In this lesson, you’ll explore how lists can be nested. You’ve seen that an element in a list can be any sort of object. That includes another list. A list can contain sublists, which in turn can contain sublists themselves, and so on to arbitrary depth:

Python
>>> x = ['a', ['bb', ['ccc', 'ddd'], 'ee', 'ff'], 'g', ['hh', 'ii'], 'j']
>>> x
['a', ['bb', ['ccc', 'ddd'], 'ee', 'ff'], 'g', ['hh', 'ii'], 'j']
>>> x[0]
'a'
>>> print(x[0], x[2], x[4])
a g j
>>> x[1]
['bb', ['ccc', 'ddd'], 'ee', 'ff']
>>> x[1][0]
'bb'
>>> x[1][1]
['ccc', 'ddd']
>>> x[1][2]
'ee'
>>> x[1][1][1]
'ddd'
>>> x[3][0]
'hh'
>>> x[-2][-1]
'ii'
>>> x[-4][-3][-2]
'ccc'

>>> x
['a', ['bb', ['ccc', 'ddd'], 'ee', 'ff'], 'g', ['hh', 'ii'], 'j']
>>> len(x)
5
>>> 'ddd' in x
False
>>> 'ddd' in x[1]
False
>>> 'ddd' in x[1][1]
True

00:00 This video is about nesting within lists. So, you’ve already seen that an element in a list can be any sort of object. That means that a list could be one of those objects.

00:10 You can have a list within a list, and that list can also have a list within it—and so on, and so on, like in this example.

00:19 For the object x, there’s three layers going on here. In index 0, 2, and 4, there’s a simple first layer, but then in index 1, there’s a second layer with its own indexes. And then in index 1 of that, x[1][1], there’s a third layer.

00:37 These sublists within the lists can be created pretty easily with additional square brackets.

00:45 Let me take you through this example. For this example, I’m going to have you recreate that list shown in the slides. At index 0 you start with the object 'a', and within that at index 1, you start with a sublist with 'bb' and then an additional sublist at its index 1, closing that sublist after two items.

01:07 Then close the other sublist after four items. So now you’re back down to the first level.

01:22 Type in x, you can see that it’s a complete list. So, can you index it? Sure! That first index would be 'a'. In fact, I’ll show you all three together.

01:32 Here’s index 0, index 2, and index 4.

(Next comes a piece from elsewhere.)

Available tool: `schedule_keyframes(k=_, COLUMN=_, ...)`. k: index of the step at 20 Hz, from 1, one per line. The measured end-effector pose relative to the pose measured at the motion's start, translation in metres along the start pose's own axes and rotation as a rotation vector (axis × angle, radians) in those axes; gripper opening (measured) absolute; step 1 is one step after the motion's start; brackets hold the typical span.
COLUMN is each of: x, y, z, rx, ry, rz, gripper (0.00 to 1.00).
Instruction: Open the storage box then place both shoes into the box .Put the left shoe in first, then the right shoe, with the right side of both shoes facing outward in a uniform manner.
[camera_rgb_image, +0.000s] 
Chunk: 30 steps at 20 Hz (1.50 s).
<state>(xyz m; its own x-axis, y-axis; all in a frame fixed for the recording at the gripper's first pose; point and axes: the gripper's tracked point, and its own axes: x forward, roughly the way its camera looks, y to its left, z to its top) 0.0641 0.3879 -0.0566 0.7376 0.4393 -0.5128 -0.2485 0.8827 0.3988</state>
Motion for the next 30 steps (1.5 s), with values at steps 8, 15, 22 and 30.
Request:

01:37 So a, g, and j. Now, index 1 is a sublist, and inside of it, it has another sublist. If you wanted to access that sublist, it’s done by adding another index set with another pair of square brackets.

01:53 So if you want to access 'ccc', that would be index x[1]—well, here 0 is going to be 'bb'. If you want to get to the second value here, that would be here. This is going to return both of these items. Okay, in fact, well, let’s go a little further. x[1][2] is going to be 'ee', okay. But what if you wanted to just get to 'ddd' here?

02:17 That’d be x[1][1][1]. That’s taking the second index—again, everything’s zero-based, right? So here, grabbing this. Then by doing x[1][1], we got this. Now, if we want to get this guy, that’s one more index.

02:34 That’s going to get you 'ddd'. Similarly, if you wanted to grab items in this sublist. Well, that’s way down here, so index 0, 1, 2, 3x[3]. And if you wanted to grab the first element, that would be [0]. And negative indexing works here too.

02:53 So if you were to say x[-2], which would grab this guy here, and [-1]—that should give me 'ii'. Right. Versus x[-4] and then [-3]. And let’s say we want 'cc'.

03:12 That would be [-2].

03:17 So again, here’s x. What is the length of x? How many objects does it have? It only has five objects: one, two, three, four, five.

03:27 So, this is a sublist, and this is a sublist, those are objects within it, and then this list even has another sublist within it also. But as far as objects go, there’s only five total in the main list of x.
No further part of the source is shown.